Lines from the one with "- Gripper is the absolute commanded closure" to the end of the material, both included: print them exactly and print nothing else. Omit the pictures.

*Available data:*
□ □ □

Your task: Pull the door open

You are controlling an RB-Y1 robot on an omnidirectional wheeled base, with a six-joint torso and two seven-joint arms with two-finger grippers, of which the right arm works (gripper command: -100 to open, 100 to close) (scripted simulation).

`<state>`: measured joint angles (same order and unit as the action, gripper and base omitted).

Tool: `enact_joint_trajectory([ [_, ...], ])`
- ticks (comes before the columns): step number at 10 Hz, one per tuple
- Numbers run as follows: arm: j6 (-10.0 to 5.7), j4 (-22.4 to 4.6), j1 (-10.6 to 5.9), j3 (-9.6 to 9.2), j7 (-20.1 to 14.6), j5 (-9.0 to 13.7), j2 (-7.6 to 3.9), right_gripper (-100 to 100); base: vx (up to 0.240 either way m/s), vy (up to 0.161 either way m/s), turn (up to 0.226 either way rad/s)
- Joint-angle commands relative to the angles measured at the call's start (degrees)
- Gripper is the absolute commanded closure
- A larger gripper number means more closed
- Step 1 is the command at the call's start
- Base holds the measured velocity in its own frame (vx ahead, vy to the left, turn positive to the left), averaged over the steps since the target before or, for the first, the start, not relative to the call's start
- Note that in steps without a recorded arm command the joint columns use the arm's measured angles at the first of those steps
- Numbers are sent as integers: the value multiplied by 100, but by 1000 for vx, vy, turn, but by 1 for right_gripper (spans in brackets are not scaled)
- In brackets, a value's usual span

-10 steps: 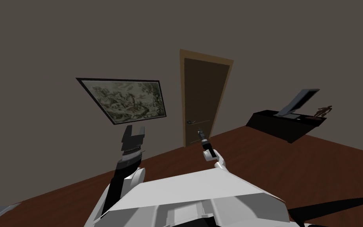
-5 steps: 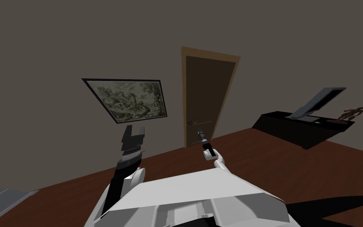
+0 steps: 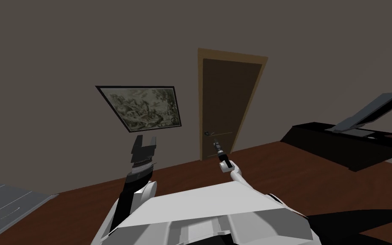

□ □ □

*Written reply:*
- Gripper is the absolute commanded closure
- A larger gripper number means more closed
- Step 1 is the command at the call's start
- Base holds the measured velocity in its own frame (vx ahead, vy to the left, turn positive to the left), averaged over the steps since the target before or, for the first, the start, not relative to the call's start
- Note that in steps without a recorded arm command the joint columns use the arm's measured angles at the first of those steps
- Numbers are sent as integers: the value multiplied by 100, but by 1000 for vx, vy, turn, but by 1 for right_gripper (spans in brackets are not scaled)
- In brackets, a value's usual span

-10 steps: 
-5 steps: 
+0 steps: 

There is nothing else to this exercise.